• _Exercise instructions_: With the pictures excluded, retype the records that follow exactly.

• _Data for this exercise_:
*** Block opens ***

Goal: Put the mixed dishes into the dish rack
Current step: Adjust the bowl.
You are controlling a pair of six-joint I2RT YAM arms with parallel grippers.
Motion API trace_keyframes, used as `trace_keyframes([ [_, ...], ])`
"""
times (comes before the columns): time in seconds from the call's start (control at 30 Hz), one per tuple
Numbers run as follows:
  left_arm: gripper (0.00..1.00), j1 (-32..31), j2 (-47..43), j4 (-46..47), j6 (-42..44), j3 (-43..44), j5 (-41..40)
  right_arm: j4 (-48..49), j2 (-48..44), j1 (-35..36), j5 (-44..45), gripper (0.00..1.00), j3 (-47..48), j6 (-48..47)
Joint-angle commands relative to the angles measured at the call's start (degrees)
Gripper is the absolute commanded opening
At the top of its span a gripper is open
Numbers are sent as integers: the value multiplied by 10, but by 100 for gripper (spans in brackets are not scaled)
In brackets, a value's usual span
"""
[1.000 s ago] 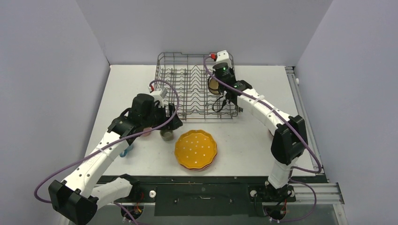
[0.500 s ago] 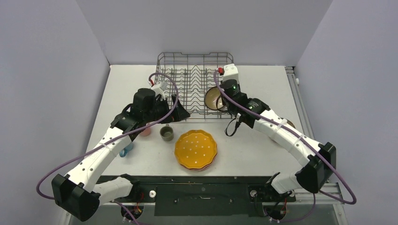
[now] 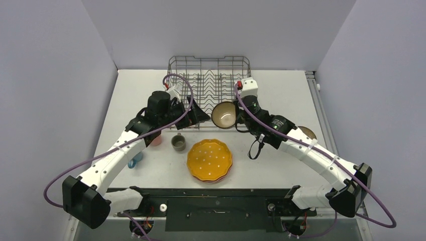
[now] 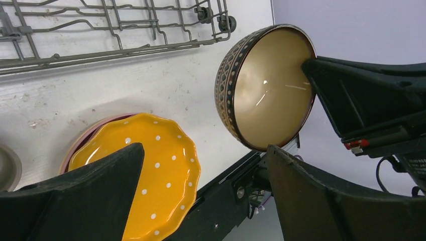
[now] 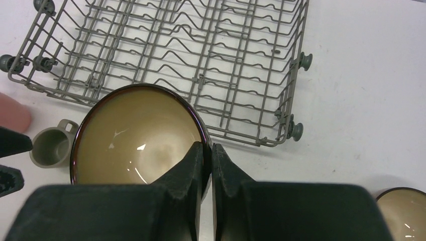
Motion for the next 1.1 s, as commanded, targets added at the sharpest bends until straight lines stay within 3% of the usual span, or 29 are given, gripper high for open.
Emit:
trace_keyframes([
  [0.0, 88, 1, 7, 38, -24, 23, 13, 40, -36, 17, -1, 0, 1, 32],
  [0.3, 83, -8, 18, 27, -30, 20, -10, 34, -25, 53, 13, 0, 23, 42],
  [0.5, 69, -14, 28, 23, -29, 27, -11, 21, -10, 81, 50, 0, 43, 36],
  [0.73, 59, -22, 35, 8, -21, 31, -22, 14, 5, 104, 81, 0, 63, 28],
  [1.07, 28, -29, 46, 6, -17, 39, -14, 1, 30, 121, 118, 0, 86, 18],
])
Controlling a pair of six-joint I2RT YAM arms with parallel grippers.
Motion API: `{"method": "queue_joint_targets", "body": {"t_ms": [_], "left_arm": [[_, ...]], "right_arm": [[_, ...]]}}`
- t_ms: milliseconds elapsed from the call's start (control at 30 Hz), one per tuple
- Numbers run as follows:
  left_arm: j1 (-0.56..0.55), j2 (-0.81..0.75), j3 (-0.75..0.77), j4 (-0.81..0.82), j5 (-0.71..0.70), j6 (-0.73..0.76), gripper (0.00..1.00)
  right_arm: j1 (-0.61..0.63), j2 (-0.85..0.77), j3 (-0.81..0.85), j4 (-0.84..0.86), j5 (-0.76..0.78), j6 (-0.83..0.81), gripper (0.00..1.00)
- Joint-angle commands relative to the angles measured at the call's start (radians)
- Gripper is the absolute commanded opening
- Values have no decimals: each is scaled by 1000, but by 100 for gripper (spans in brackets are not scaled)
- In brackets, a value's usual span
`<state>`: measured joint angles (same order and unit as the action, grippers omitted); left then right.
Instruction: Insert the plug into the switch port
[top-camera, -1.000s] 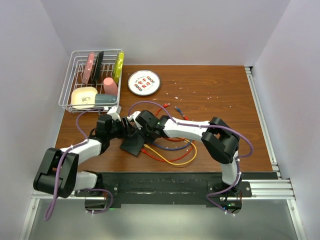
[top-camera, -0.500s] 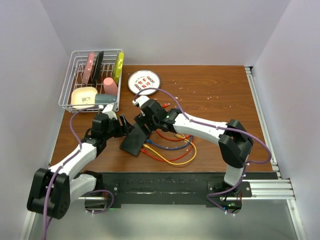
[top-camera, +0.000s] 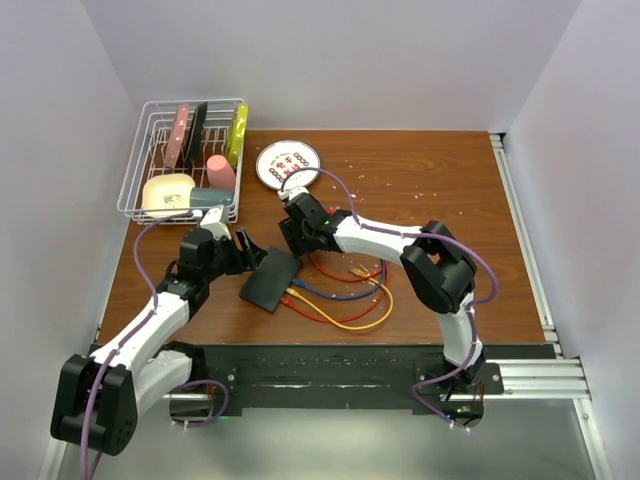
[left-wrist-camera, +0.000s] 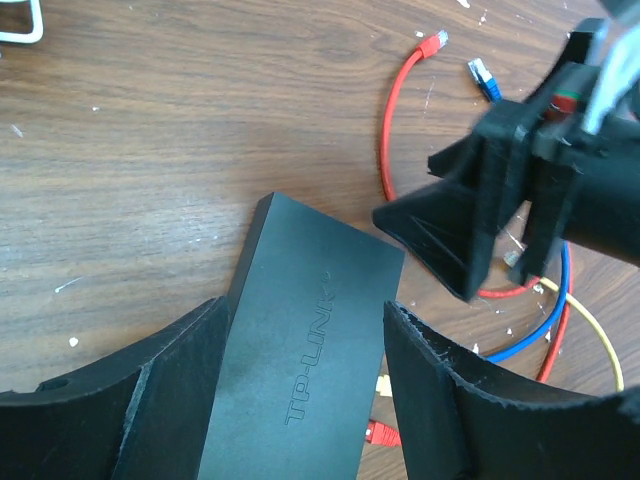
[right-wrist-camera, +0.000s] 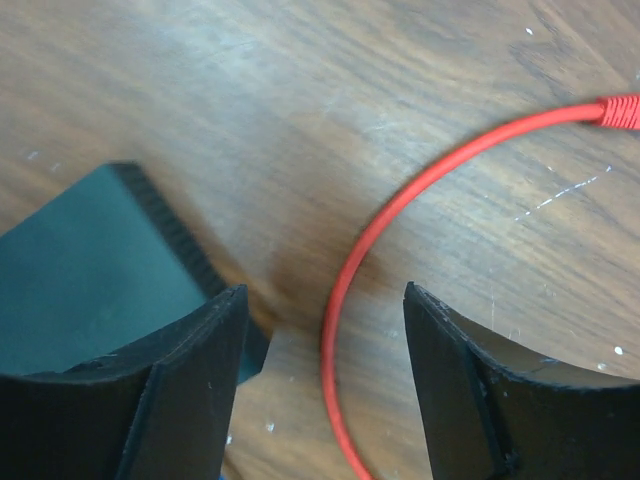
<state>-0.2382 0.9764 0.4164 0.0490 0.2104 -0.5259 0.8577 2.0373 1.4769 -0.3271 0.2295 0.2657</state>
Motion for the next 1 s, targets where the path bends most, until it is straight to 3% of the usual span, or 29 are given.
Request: {"method": "queue_joint_targets", "body": {"t_ms": [0, 300, 567, 767, 800, 833, 967], "left_arm": [[0, 8, -13, 43, 30, 21, 68], [0, 19, -24, 66, 32, 20, 68], [0, 16, -25, 66, 27, 23, 68], [0, 10, -24, 61, 27, 26, 68], [0, 8, -22, 58, 26, 26, 68], [0, 7, -24, 55, 24, 26, 68], [0, -2, -25, 52, 21, 26, 68]], "right_arm": [[-78, -16, 34, 98, -2, 105, 66], [-160, 61, 42, 177, -42, 205, 66], [-167, 164, 95, 172, -44, 236, 59], [-169, 215, 148, 137, -38, 208, 26], [-167, 225, 152, 123, -38, 192, 8], [-167, 227, 161, 116, -35, 182, 0], [-167, 195, 146, 105, -24, 127, 0]]}}
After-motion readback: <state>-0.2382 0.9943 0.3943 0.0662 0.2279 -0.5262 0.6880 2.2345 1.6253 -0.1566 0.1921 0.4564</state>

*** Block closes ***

• _Response to the task_:
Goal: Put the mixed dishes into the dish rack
Current step: Adjust the bowl.
You are controlling a pair of six-joint I2RT YAM arms with parallel grippers.
Motion API trace_keyframes, used as `trace_keyframes([ [_, ...], ])`
"""
times (comes before the columns): time in seconds from the call's start (control at 30 Hz), one per tuple
Numbers run as follows:
  left_arm: gripper (0.00..1.00), j1 (-32..31), j2 (-47..43), j4 (-46..47), j6 (-42..44), j3 (-43..44), j5 (-41..40)
  right_arm: j4 (-48..49), j2 (-48..44), j1 (-35..36), j5 (-44..45), gripper (0.00..1.00), j3 (-47..48), j6 (-48..47)
Joint-angle commands relative to the angles measured at the call's start (degrees)
Gripper is the absolute commanded opening
At the top of its span a gripper is open
Numbers are sent as integers: the value multiplied by 10, but by 100 for gripper (spans in brackets are not scaled)
In brackets, a value's usual span
"""
[1.000 s ago] 
[0.500 s ago] 
[now] 
[now] 
[now] 
Motion for the next 1.1 s, as commanded, targets added at the sharpest bends until straight lines stay within 3% of the usual span, or 29 are given, gripper high for open.
Emit:
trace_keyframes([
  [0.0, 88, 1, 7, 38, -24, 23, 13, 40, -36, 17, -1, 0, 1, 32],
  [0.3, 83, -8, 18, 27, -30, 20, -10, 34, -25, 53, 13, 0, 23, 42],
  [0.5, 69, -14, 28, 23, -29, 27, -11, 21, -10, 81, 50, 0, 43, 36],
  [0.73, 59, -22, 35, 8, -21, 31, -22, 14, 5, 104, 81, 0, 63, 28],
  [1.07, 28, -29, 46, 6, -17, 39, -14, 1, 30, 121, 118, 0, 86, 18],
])
Controlling a pair of six-joint I2RT YAM arms with parallel grippers.
Motion API: `{"method": "queue_joint_targets", "body": {"t_ms": [_], "left_arm": [[_, ...]], "right_arm": [[_, ...]]}}`
- t_ms: milliseconds elapsed from the call's start (control at 30 Hz), one per tuple
- Numbers run as follows:
  left_arm: j1 (-0.56..0.55), j2 (-0.81..0.75), j3 (-0.75..0.77), j4 (-0.81..0.82), j5 (-0.71..0.70), j6 (-0.73..0.76), gripper (0.00..1.00)
  right_arm: j1 (-0.61..0.63), j2 (-0.85..0.77), j3 (-0.81..0.85), j4 (-0.84..0.86), j5 (-0.76..0.78), j6 (-0.83..0.81), gripper (0.00..1.00)
- Joint-angle commands relative to the angles measured at the call's start (radians)
- Gripper is the absolute commanded opening
- Values have no decimals: each is scaled by 1000, but by 100 for gripper (spans in brackets are not scaled)
- In brackets, a value's usual span
`<state>`: measured joint angles (same order and unit as the action, grippers omitted); left then right.
Instruction: Insert the plug into the switch port
[top-camera, -1.000s] 
[top-camera, -0.500s] 
[top-camera, +0.000s] 
[left-wrist-camera, +0.000s] 
[right-wrist-camera, +0.000s] 
<state>-0.2382 0.9764 0.4164 0.0490 0.2104 -0.5259 0.8577 2.0373 1.4769 -0.3271 0.2295 0.2657</state>
Motion for the next 1 s, targets where the path bends most, until it is straight to 3% of the usual span, or 29 are given.
Request: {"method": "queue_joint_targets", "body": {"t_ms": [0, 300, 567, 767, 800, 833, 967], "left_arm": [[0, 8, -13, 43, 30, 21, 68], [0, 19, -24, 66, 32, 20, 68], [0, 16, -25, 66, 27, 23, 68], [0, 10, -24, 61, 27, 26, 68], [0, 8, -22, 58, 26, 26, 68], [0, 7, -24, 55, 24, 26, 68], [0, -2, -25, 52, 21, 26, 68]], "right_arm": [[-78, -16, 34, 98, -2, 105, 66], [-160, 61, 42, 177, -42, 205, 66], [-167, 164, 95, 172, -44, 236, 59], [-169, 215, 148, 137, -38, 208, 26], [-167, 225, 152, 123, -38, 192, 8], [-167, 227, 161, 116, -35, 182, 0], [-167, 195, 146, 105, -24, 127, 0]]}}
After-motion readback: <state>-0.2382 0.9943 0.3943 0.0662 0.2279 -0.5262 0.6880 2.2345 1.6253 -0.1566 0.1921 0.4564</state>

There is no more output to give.